Don't panic! The IRS understands that a rejection can arrive after the filing deadline and has created procedures for making sure your tax return can still be filed without a penalty for late filing. According to the IRS Handbook for Authorized IRS e-file Providers of Individual Income Tax Returns, there are a few steps that the ERO [Electronic Return Originator - i.e. the person or firm that e-filed the return] should follow.
Step 1: "If the IRS rejects the electronic portion of a taxpayer’s individual income tax return for processing, and the ERO cannot rectify the reason for the rejection, the ERO must take reasonable steps to inform the taxpayer of the rejection within 24 hours."

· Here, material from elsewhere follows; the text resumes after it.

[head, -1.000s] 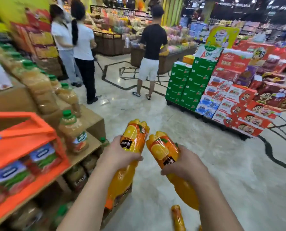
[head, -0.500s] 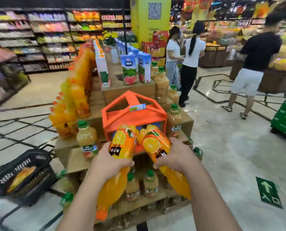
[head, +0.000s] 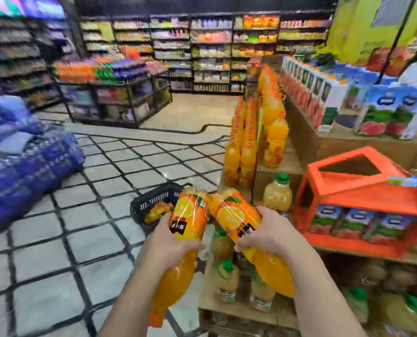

Step 2: "When the ERO advises the taxpayer that it has not filed the return, the ERO must provide the taxpayer with the reject code(s) accompanied by an explanation." The reject code referred to here is provided by the IRS on the rejection notice that the ERO receives.
Step 3: "If the taxpayer chooses not to have the electronic portion of the return corrected and transmitted to the IRS, or if the IRS cannot accept the return for processing, the taxpayer must file a paper return. In order to timely file the return, the taxpayer must file the paper return by the later of the due date of the return or ten calendar days after the date the IRS gives notification that it rejected the electronic portion of the return or that the return cannot be accepted for processing. Taxpayers should include an explanation in the paper return as to why they are filing the return after the due date."
As you can see, the IRS essentially provides the taxpayer/preparer a 10-day extension for filing the tax return when the electronic filing process fails. As long as the tax return is filed within this time frame, a late filing penalty does not apply.